### Problem to solve
Where in the listing does the word "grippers" appear? Report each line that holds it.

### Provided data
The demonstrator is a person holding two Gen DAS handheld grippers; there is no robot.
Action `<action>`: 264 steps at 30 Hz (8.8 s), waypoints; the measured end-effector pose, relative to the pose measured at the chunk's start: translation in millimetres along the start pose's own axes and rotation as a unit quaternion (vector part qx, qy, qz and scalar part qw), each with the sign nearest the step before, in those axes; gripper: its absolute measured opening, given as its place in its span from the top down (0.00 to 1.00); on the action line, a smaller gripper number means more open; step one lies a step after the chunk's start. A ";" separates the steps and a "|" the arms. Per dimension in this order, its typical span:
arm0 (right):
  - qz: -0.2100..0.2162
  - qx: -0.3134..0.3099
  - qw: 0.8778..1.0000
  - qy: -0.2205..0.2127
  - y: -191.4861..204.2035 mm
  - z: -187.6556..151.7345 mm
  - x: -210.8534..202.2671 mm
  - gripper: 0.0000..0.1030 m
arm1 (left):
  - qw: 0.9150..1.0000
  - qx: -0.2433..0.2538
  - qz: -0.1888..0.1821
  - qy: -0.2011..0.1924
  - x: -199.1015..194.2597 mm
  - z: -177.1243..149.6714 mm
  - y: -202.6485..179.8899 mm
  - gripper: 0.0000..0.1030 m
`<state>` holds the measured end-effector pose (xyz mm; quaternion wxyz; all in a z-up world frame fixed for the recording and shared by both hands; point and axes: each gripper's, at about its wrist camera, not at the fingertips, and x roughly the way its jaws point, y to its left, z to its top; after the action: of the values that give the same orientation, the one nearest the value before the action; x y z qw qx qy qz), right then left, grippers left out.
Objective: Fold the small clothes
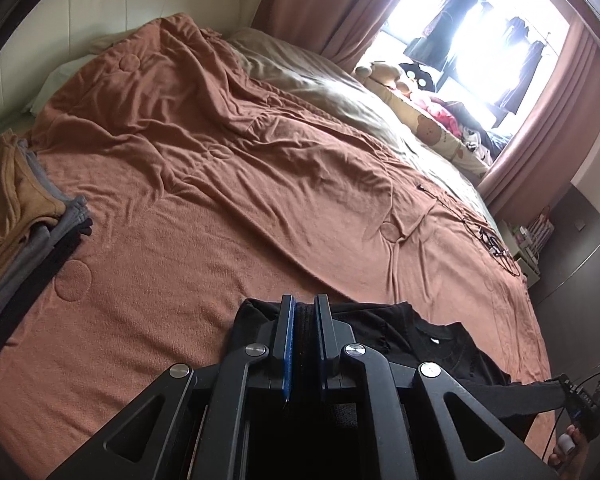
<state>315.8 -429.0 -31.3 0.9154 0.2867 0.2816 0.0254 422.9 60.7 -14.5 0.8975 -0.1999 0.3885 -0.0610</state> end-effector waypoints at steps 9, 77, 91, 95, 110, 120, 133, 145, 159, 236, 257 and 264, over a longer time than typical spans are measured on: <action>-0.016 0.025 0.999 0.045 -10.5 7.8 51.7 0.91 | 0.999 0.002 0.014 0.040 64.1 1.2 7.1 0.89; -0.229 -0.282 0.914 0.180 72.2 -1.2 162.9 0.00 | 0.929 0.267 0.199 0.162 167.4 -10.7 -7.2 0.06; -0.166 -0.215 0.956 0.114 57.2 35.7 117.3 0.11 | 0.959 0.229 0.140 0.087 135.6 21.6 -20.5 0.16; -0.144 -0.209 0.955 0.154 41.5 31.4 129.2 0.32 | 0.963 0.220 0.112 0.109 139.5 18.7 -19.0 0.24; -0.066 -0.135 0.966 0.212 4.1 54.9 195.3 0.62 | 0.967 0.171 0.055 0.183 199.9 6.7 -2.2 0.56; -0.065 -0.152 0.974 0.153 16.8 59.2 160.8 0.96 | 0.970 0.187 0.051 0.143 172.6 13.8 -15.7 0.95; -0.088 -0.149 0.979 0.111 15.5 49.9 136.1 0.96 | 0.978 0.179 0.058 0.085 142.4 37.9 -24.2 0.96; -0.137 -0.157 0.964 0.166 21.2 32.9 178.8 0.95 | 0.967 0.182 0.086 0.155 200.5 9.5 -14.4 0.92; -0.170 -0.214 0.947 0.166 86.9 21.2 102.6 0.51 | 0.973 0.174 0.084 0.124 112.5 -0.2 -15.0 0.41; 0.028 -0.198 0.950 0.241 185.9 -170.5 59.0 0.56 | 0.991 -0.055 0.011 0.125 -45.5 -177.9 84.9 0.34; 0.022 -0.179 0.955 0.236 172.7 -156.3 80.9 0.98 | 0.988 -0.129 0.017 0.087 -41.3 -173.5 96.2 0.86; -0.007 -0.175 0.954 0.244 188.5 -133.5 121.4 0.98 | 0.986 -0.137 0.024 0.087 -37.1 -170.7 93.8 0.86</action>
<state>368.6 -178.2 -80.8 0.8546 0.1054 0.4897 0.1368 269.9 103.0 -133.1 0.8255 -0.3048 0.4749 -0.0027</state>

### Exercise output
The demonstrator is a person holding two Gen DAS handheld grippers; there is no robot.
`<state>` holds the measured end-effector pose (xyz mm; quaternion wxyz; all in a z-up world frame fixed for the recording and shared by both hands; point and axes: each gripper's, at about its wrist camera, not at the fingertips, and x roughly the way its jaws point, y to its left, z to its top; after the action: of the values that give the same orientation, the one nearest the value before the action; x y z qw qx qy qz), right then left, grippers left out.

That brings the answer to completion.